Every time I, or someone I know, has a health scare (more and more frequently, it seems) I make a solemn vow to do better at taking care of myself and being a support and example to my friends.  Yet it is so hard to sustain that resolution.  Then, along comes this book (yes, first make time to read yet another self-help book) called "Well Designed Life -- 10 Lessons in Brain Science and Design Thinking for a Mindful, Healthy, and Purposeful Life" by Kyra Bobbinet, MD MPH  It's brilliant!  Full of science-y information on how our brains work to sabotage our efforts and how to override that default.  Full of practical baby steps ideas for being successful in achieving our goals.  And a paradigm shift in thinking that affirms that no new behavior can take hold overnight -- she says it may take up to ONE YEAR to make a new habit sort of automatic (throwing out that old "3 weeks to a new you" trope) but still there will be an inner struggle, maybe forever, and you just get better at winning.

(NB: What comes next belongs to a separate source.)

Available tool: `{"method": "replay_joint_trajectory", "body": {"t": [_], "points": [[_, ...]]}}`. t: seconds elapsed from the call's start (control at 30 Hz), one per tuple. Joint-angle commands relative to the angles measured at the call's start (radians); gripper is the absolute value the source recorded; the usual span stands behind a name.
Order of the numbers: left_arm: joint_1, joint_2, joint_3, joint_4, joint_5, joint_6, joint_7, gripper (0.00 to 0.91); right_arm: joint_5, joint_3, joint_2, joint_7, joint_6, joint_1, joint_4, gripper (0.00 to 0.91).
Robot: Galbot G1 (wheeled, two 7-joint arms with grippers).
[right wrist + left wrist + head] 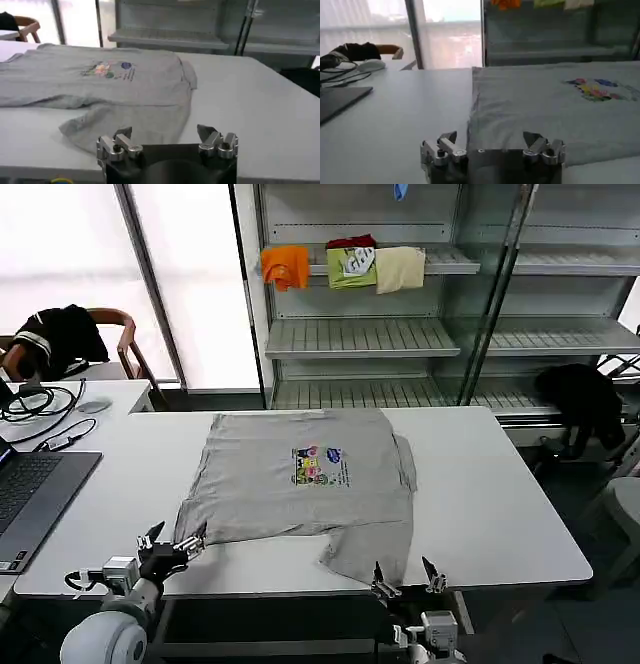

I've just sat here and made yet another list of the "things I should do to be healthier in mind and body".  I'm going to have that list beside me when I re-read Well Designed Life.  I will prioritize the list and "iterate" my way forward with maybe the top three self-improvement strategies.  (Sorry, flossing, but I'm already paying a hygienist to take care of that.)  The whole idea of "iterating" is so great.  She says you can't do it all in one fell swoop; but you can make a plan and then tweak the plan as you go to make it more realistic and doable.  You "iterate"just like a designer for consumer products -- each design improvement theoretically moves closer to an ideal until you finally have something that actually works for most of the people most of the time.  Iterating!  (I think I also like staying that word.)

I'm going to stand up now and close my laptop, walk to the kitchen and pour a big glass of water, head out to the garden and pull some weeds and ignore everything else cuz I've got crafting to do!  But hey!  I just iterated myself into walking away from the computer, drinking at least one glass of water, and getting one "to do" thing off the list!  I friggin' rock at this!